Babies

I couldn't find time to post an entry in my "old family photo" series last month, since I was busy welcoming my first grandchild, born March 20th. We aren't posting pictures of the baby online, but believe me she's a cutie, just like her great-great-grandmother, pictured here with her own grandfather, Thomas Bean.

This photo was taken in 1911-1912 after Thomas (who is my great-great-grandfather) arrived in the United States. He was born in 1849 in Middlesex, England, and married Ellen Elizabeth Blackshaw in 1872. They had six children before Ellen divorced Thomas in 1884 and sailed to America in 1884. I would love to know more details about their story, since Thomas apparently came to the US eventually and remarried Elizabeth.

One of Thomas and Elizabeth's children was Ellen Elizabeth Bean, also known as Nellie Bean. The baby in this photo (my grandmother, Mabelle Irene Luthy) is her ninth child, out of a total of twelve children, all of them born to her and her husband Albert Frederick Luthy, in their log home in Rexburg, Idaho from the early 1890's to about 1920.

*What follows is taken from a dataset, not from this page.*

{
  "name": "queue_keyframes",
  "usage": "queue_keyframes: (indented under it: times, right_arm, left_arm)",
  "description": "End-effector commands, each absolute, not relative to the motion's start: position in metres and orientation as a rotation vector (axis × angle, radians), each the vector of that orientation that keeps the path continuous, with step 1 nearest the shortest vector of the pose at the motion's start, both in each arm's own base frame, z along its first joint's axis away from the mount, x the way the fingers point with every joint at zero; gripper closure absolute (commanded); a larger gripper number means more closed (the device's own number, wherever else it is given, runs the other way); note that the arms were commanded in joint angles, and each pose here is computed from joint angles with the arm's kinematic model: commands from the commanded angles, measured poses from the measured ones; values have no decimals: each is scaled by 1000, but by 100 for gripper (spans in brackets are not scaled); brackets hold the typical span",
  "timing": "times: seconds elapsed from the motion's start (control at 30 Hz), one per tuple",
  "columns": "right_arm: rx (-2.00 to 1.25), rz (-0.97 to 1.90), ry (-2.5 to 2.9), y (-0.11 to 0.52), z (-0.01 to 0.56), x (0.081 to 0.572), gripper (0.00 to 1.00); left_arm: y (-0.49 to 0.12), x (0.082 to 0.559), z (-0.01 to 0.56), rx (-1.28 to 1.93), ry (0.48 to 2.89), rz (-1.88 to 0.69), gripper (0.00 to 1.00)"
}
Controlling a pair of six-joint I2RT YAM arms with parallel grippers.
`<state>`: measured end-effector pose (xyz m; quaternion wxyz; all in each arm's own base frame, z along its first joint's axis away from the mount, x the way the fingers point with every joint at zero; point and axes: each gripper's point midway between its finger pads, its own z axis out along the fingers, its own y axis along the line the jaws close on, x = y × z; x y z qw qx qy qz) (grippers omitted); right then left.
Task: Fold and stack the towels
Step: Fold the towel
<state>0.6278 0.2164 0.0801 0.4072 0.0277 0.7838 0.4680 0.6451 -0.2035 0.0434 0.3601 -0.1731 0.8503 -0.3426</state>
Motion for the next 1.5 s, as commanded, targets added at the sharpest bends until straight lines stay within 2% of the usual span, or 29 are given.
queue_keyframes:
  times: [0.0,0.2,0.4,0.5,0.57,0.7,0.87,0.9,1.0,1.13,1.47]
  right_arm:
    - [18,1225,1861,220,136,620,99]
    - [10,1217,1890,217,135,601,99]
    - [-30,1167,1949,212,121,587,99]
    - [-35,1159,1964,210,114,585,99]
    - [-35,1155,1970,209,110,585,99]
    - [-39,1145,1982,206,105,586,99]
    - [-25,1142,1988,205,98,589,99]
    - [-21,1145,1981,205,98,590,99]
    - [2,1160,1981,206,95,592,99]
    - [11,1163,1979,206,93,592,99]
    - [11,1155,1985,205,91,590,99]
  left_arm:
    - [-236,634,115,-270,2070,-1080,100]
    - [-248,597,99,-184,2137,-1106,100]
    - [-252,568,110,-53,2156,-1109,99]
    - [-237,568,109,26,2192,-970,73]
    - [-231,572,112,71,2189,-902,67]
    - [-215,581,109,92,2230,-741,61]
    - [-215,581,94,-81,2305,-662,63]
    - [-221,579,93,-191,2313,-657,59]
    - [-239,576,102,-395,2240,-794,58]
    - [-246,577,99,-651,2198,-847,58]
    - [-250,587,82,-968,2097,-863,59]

All this is to say that women during that time could be assured that their adult life would likely revolve mostly around having babies and caring for children. These were obviously the days long before reliable birth control was available. As I've written my fictionalized account of the life of one young woman in this era, Belle Waters, I had to acknowledge the truth that this would most likely be her life--having and raising babies. It is not such a bad thing, as I was recently reminded when caring for my now three-week-old granddaughter, but it does limit a woman's role in the world, particularly when they have the number of children that was common in these years: six for my great-great grandmother, Ellen Elizabeth Bean, and twelve for her daughter, Nellie Bean Luthy.

I hope to resume this post series at a somewhat more frequent pace, now that I'm back for awhile from temporary baby duty. More old photos to come soon!